Working together, they came up with a report called “Post-Partisan Power” (read the whole thing at aei.org or thebreakthrough.org), part of which calls for the removal of wasteful subsidies and advocates investments that will make “new clean energy sources” commercially viable. Just as important, though, is the point this group made by working together. In the introduction, they note that bipartisanship helped create economic growth in the past. And not only the distant past: Welfare reform was passed thanks to both Bill Clinton and Newt Gingrich.

Bipartisanship is, of course, the source of plenty of disastrous ideas. Sometimes it produces worst-of-all-possible-worlds-type legislation, like those energy bills that subsidize gas, oil, wind, nuclear, coal, biofuels, hydrogen, and anything else that might keep a swing state happy. Sometimes it produces agreements that are so centrist that one party or the other eventually rejects them. That’s what happened to the McCain-Kennedy immigration reform, a bill I’m sure John McCain wishes he’d never laid eyes on.

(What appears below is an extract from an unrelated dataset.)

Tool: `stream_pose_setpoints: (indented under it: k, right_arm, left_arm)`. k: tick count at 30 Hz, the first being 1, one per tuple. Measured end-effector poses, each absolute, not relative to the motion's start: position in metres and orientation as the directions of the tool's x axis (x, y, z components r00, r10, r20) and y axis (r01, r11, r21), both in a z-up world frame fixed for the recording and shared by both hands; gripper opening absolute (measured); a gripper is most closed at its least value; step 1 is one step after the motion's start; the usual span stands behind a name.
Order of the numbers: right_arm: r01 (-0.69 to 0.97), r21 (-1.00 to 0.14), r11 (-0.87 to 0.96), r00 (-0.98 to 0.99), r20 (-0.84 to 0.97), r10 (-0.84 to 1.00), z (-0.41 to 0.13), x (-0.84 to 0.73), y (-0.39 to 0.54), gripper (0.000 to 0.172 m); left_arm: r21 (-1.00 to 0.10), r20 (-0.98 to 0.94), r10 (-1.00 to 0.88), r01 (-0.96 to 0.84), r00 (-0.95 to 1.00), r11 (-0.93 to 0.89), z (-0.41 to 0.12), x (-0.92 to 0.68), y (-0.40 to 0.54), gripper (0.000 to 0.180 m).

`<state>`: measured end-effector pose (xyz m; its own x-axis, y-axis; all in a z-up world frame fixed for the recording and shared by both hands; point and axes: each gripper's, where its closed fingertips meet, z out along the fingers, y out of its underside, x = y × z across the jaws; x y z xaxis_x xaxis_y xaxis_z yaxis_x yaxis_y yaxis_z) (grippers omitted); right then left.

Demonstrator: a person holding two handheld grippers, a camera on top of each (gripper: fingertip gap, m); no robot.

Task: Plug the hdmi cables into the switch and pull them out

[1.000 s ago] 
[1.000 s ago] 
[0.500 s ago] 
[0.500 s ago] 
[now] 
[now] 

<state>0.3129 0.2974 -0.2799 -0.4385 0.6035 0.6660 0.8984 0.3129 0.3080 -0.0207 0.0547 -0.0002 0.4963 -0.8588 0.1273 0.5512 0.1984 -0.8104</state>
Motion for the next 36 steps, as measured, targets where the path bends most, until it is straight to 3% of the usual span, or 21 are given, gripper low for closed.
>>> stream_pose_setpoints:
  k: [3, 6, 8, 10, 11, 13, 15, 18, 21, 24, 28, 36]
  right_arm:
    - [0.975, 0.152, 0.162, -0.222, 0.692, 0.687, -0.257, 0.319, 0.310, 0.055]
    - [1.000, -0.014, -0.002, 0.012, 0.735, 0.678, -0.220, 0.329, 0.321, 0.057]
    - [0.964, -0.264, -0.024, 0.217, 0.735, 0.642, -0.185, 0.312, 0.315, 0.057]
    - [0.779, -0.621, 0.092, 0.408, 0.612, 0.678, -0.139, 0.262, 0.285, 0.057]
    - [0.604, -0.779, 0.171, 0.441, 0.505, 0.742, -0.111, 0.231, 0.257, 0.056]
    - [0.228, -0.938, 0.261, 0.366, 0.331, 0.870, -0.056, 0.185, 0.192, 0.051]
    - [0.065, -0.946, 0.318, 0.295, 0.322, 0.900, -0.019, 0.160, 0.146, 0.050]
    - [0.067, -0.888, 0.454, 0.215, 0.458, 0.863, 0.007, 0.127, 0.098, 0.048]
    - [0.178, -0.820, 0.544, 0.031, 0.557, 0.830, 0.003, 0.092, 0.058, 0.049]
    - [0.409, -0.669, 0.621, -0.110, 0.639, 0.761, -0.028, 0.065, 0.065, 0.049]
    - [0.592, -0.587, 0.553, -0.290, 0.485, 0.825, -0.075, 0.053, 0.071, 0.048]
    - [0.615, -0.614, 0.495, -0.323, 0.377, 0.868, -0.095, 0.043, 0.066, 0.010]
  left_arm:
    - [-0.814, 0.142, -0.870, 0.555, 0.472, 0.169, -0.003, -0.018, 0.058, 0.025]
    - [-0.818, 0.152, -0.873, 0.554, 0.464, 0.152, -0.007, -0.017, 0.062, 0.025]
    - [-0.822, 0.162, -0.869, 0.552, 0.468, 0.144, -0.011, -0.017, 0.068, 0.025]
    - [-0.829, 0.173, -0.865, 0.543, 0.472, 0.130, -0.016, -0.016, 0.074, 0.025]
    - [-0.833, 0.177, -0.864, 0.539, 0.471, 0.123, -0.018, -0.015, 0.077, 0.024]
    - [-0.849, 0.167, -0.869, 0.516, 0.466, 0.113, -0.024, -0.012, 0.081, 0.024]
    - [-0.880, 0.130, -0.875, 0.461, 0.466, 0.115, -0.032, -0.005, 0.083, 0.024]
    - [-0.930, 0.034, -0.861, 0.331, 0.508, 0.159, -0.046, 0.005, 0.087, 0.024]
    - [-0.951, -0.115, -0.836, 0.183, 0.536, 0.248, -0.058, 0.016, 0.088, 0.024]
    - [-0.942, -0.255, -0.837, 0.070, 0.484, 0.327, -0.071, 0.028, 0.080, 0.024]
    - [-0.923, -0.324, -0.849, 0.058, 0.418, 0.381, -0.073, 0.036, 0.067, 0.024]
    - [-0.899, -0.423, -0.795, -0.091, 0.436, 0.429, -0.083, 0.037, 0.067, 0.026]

Still, even if bipartisanship doesn’t always work, even if “moderate” legislation is often weak, even if centrists sometimes fail completely, it doesn’t matter. We are condemned to cross-party compromise. Without it, our system doesn’t work. That’s what checks and balances means. In American politics, if you don’t want to cooperate with your political opponents—if you prefer to scorn them, or shun them, or call them names—that means that you don’t, in fact, want to get anything done. Moderates often achieve less than they could. But extremists achieve nothing at all.

Which is why this Jon Stewart rally is such a gloomy development. I’m sure his Million Moderate March, if it happens, will be amusing, and I wouldn’t want to spoil the fun by calling it tragic. But if that’s the best the center can do, then “blackly humorous” wouldn’t be that far off.